- What is required
Leave every picture out, then reproduce the rest of the listing exactly.

------ Input records

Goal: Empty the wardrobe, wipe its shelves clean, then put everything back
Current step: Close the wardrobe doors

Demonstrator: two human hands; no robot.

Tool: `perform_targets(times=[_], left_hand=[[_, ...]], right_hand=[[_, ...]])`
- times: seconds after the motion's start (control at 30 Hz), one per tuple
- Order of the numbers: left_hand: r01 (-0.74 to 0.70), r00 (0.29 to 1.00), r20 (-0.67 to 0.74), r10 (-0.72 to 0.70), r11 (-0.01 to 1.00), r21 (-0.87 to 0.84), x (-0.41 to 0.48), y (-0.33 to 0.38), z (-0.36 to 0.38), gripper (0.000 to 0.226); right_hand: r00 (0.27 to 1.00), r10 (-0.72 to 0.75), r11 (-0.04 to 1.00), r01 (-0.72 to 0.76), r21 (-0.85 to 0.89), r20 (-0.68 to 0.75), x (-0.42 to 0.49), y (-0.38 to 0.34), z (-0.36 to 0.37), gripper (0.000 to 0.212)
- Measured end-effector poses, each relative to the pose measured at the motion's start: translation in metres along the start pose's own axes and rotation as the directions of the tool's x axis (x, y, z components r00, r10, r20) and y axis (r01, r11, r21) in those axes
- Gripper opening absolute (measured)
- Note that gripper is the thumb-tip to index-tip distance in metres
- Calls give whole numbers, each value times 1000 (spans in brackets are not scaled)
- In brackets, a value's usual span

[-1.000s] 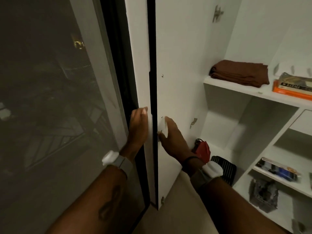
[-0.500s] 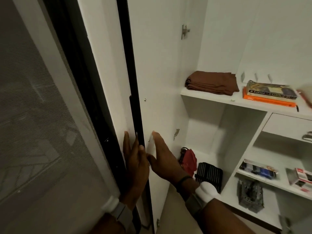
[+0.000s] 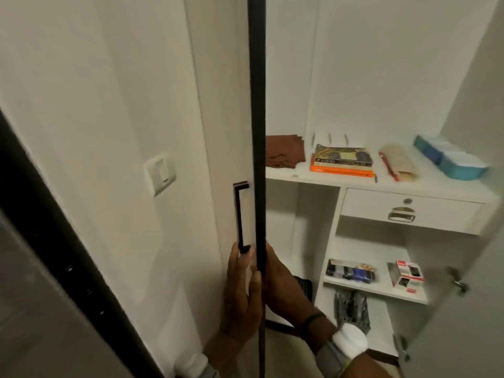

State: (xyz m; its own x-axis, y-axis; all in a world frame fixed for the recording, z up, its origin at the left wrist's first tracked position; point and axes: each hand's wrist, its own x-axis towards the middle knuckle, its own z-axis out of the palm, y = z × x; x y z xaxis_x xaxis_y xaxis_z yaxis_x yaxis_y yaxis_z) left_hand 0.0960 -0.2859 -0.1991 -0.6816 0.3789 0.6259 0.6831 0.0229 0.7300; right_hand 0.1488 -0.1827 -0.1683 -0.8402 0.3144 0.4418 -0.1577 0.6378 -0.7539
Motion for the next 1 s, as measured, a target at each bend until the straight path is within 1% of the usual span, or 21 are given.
perform_targets(times=[0.07,0.1,0.17,0.2,0.27,0.3,0.37,0.43,0.5,0.6,0.7,0.77,0.8,0.83,0.93,1.0], left_hand=[[16,1000,21,-15,999,-52,11,18,33,48],[28,999,35,-26,999,-46,21,25,48,47],[41,995,85,-45,998,40,49,40,78,44],[49,991,120,-60,995,91,64,44,93,39],[39,982,175,-65,988,150,95,46,121,17],[27,978,197,-63,983,181,110,46,133,10],[-25,966,255,-46,963,268,134,36,152,14],[-58,944,326,-49,948,311,153,27,168,18],[-117,922,387,-16,941,319,170,23,184,20],[-160,903,429,29,948,274,197,20,208,17],[-208,900,428,87,947,245,219,11,234,23],[-267,904,399,154,931,247,231,2,249,35],[-271,904,396,163,933,235,237,-1,257,40],[-254,906,395,149,940,227,243,-3,262,39],[-243,907,399,138,943,227,256,-10,274,26],[-225,903,417,107,943,245,262,-11,280,25]], right_hand=[[993,109,994,-108,14,-44,-5,23,-35,45],[984,163,987,-162,15,-70,-4,36,-51,38],[962,251,968,-252,10,-111,6,61,-83,28],[951,287,957,-289,5,-113,12,73,-98,26],[944,311,947,-318,-47,-107,27,93,-123,26],[941,319,941,-329,-82,-112,33,101,-133,27],[926,355,922,-370,-117,-131,45,116,-146,28],[908,389,898,-412,-155,-158,58,133,-156,32],[878,437,870,-468,-157,-198,73,152,-165,39],[816,509,808,-563,-173,-275,98,177,-174,47],[793,492,771,-589,-242,-360,120,194,-187,41],[788,475,752,-595,-284,-391,135,204,-197,37],[782,480,746,-602,-284,-399,142,209,-200,35],[775,487,739,-612,-284,-403,149,214,-202,35],[753,519,737,-634,-234,-405,166,236,-206,47],[740,533,733,-646,-211,-411,173,246,-210,51]])
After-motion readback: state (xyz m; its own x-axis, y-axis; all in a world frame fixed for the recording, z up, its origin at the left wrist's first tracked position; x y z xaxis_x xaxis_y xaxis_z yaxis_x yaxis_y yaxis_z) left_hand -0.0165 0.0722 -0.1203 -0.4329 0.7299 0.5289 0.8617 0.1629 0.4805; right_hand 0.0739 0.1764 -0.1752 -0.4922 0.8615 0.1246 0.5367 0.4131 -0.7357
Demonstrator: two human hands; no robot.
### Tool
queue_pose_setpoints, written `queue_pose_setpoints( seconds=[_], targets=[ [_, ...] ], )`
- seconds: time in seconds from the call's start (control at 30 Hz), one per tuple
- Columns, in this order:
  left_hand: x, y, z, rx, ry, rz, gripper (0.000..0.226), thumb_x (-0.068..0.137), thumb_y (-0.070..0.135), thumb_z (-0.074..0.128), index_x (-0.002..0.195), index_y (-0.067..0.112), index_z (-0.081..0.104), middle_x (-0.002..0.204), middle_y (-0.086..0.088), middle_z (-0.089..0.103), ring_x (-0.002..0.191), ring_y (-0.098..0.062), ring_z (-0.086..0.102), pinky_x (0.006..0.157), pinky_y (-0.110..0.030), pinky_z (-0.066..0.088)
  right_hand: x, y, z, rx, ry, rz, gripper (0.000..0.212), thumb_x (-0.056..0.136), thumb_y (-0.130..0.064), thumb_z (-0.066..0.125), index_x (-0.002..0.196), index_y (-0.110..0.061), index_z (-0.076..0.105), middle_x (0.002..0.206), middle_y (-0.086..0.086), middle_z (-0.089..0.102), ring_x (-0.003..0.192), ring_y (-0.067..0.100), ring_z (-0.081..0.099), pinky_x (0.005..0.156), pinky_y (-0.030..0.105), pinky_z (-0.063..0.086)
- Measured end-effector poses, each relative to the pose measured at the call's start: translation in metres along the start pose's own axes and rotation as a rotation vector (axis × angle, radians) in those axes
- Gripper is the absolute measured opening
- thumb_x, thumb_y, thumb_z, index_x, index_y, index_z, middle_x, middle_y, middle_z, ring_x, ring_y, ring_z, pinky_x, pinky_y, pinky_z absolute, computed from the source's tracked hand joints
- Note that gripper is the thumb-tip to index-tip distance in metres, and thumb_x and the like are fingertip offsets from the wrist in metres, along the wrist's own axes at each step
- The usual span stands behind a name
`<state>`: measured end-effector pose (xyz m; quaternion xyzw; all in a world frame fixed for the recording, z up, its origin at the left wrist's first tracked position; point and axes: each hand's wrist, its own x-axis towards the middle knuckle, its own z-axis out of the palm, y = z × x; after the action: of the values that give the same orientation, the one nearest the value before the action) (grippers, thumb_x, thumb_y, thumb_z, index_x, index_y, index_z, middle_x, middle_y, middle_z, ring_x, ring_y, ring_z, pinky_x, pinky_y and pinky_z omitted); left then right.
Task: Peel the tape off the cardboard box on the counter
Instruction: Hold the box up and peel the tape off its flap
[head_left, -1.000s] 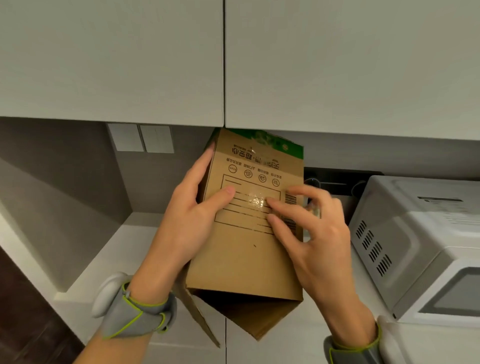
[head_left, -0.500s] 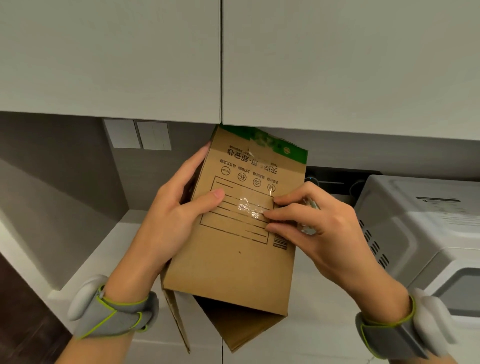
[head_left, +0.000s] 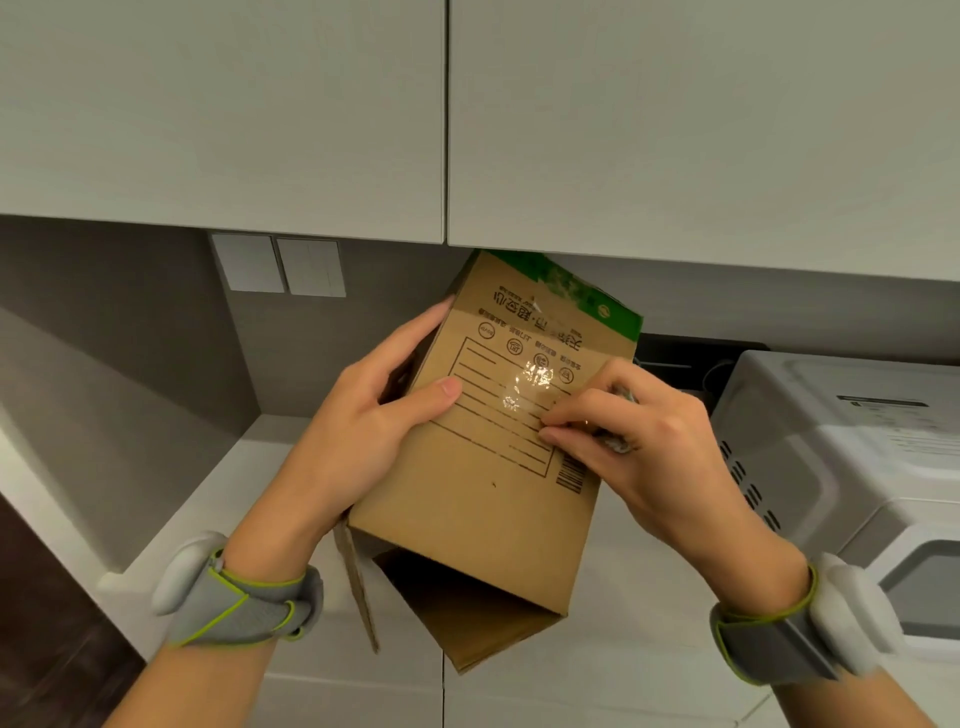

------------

- Result of this task
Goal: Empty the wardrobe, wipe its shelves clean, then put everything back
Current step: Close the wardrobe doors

Demonstrator: two human hands; no robot.

Tool: `perform_targets(times=[_], left_hand=[[_, ...]], right_hand=[[_, ...]])`
- times: seconds after the motion's start (control at 30 Hz), one per tuple
- Order of the numbers: left_hand: r01 (-0.74 to 0.70), r00 (0.29 to 1.00), r20 (-0.67 to 0.74), r10 (-0.72 to 0.70), r11 (-0.01 to 1.00), r21 (-0.87 to 0.84), x (-0.41 to 0.48), y (-0.33 to 0.38), z (-0.36 to 0.38), gripper (0.000 to 0.226); right_hand: r00 (0.27 to 1.00), r10 (-0.72 to 0.75), r11 (-0.04 to 1.00), r01 (-0.72 to 0.76), r21 (-0.85 to 0.89), r20 (-0.68 to 0.75), x (-0.42 to 0.49), y (-0.38 to 0.34), z (-0.36 to 0.37), gripper (0.000 to 0.212)
- Measured end-effector poses, each relative to the pose measured at the motion's start: translation in metres along the start pose's own axes and rotation as the directions of the tool's x axis (x, y, z components r00, r10, r20) and y axis (r01, r11, r21) in those axes
- Gripper opening absolute (measured)
- Note that gripper is the thumb-tip to index-tip distance in metres
- Calls give whole numbers, each value times 1000 (spans in brackets are not scaled)
- In brackets, a value's usual span

[-1.000s] 
[-0.500s] 
[+0.000s] 

State: (xyz m; its own x-axis, y-axis; all in a world frame fixed for the recording, z up, its origin at the left wrist's first tracked position; point and axes: each hand's wrist, its own x-axis towards the middle knuckle, its own z-axis out of the palm, y = z × x; x y z xaxis_x xaxis_y xaxis_z yaxis_x yaxis_y yaxis_z) left_hand 0.0960 -0.2859 -0.1991 -0.6816 0.3789 0.6259 0.6831 0.0229 0.7300; right_hand 0.1488 -0.1827 -0.1683 -0.8402 0.3144 0.4418 -0.1577 0.6378 -0.7539
Motion for the next 1 s, as measured, a target at each bend until the straight path is within 1% of the usual span, or 21 are given.
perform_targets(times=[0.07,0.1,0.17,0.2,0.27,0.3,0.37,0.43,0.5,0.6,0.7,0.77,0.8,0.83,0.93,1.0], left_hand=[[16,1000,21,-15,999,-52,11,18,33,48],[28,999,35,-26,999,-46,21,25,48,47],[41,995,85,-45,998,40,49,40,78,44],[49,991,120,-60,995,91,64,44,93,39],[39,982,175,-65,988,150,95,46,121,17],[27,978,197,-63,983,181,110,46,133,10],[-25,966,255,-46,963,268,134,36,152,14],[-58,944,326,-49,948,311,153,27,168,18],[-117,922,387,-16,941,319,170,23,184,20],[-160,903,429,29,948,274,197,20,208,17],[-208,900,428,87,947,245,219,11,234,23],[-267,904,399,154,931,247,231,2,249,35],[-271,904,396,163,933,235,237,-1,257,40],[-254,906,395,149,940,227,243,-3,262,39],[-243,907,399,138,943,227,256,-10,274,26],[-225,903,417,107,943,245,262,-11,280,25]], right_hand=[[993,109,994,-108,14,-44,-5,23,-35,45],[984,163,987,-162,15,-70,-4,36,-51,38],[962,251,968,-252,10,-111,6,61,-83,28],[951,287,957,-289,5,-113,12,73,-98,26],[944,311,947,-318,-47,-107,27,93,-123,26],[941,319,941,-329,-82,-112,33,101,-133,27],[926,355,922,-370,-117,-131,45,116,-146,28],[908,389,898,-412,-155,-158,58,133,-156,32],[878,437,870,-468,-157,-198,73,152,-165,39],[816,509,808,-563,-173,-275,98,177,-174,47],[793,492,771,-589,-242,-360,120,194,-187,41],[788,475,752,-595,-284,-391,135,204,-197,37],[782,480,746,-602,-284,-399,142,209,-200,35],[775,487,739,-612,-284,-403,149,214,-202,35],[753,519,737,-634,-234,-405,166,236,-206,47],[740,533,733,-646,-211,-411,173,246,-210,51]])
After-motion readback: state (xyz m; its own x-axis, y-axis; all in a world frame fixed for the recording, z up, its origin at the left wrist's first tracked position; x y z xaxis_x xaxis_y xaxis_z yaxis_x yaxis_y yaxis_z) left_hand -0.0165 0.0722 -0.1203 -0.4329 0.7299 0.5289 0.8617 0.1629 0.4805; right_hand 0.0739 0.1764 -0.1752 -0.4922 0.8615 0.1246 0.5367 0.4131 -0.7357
Demonstrator: two human hands; no robot.
### Tool
queue_pose_setpoints, written `queue_pose_setpoints( seconds=[_], targets=[ [_, ...] ], )`
- seconds: time in seconds from the call's start (control at 30 Hz), one per tuple
- Columns, in this order:
  left_hand: x, y, z, rx, ry, rz, gripper (0.000..0.226), thumb_x (-0.068..0.137), thumb_y (-0.070..0.135), thumb_z (-0.074..0.128), index_x (-0.002..0.195), index_y (-0.067..0.112), index_z (-0.081..0.104), middle_x (-0.002..0.204), middle_y (-0.086..0.088), middle_z (-0.089..0.103), ring_x (-0.002..0.191), ring_y (-0.098..0.062), ring_z (-0.086..0.102), pinky_x (0.006..0.157), pinky_y (-0.110..0.030), pinky_z (-0.066..0.088)
  right_hand: x, y, z, rx, ry, rz, gripper (0.000..0.212), thumb_x (-0.056..0.136), thumb_y (-0.130..0.064), thumb_z (-0.066..0.125), index_x (-0.002..0.196), index_y (-0.110..0.061), index_z (-0.076..0.105), middle_x (0.002..0.206), middle_y (-0.086..0.086), middle_z (-0.089..0.102), ring_x (-0.003..0.192), ring_y (-0.067..0.100), ring_z (-0.081..0.099), pinky_x (0.005..0.156), pinky_y (-0.030..0.105), pinky_z (-0.063..0.086)
- Measured end-effector poses, each relative to the pose measured at the call's start: translation in metres along the start pose's own axes and rotation as a rotation vector (axis × angle, radians) in those axes
- Gripper is the absolute measured opening
- thumb_x, thumb_y, thumb_z, index_x, index_y, index_z, middle_x, middle_y, middle_z, ring_x, ring_y, ring_z, pinky_x, pinky_y, pinky_z absolute, computed from the source's tracked hand joints
- Note that gripper is the thumb-tip to index-tip distance in metres, and thumb_x and the like are fingertip offsets from the wrist in metres, along the wrist's own axes at each step
- The usual span stands behind a name
`<state>`: measured end-effector pose (xyz m; quaternion xyzw; all in a world frame fixed for the recording, z up, its origin at the left wrist's first tracked position; point and axes: each hand's wrist, its own x-axis towards the middle knuckle, its own z-axis out of the palm, y = z × x; after the action: of the values that give the same orientation, the one nearest the value before the action) (grippers, thumb_x, thumb_y, thumb_z, index_x, index_y, index_z, middle_x, middle_y, middle_z, ring_x, ring_y, ring_z, pinky_x, pinky_y and pinky_z omitted); left then right.
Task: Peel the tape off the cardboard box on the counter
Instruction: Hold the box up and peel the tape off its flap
[head_left, -1.000s] 
[head_left, -0.500s] 
[head_left, +0.000s] 

No more output is required.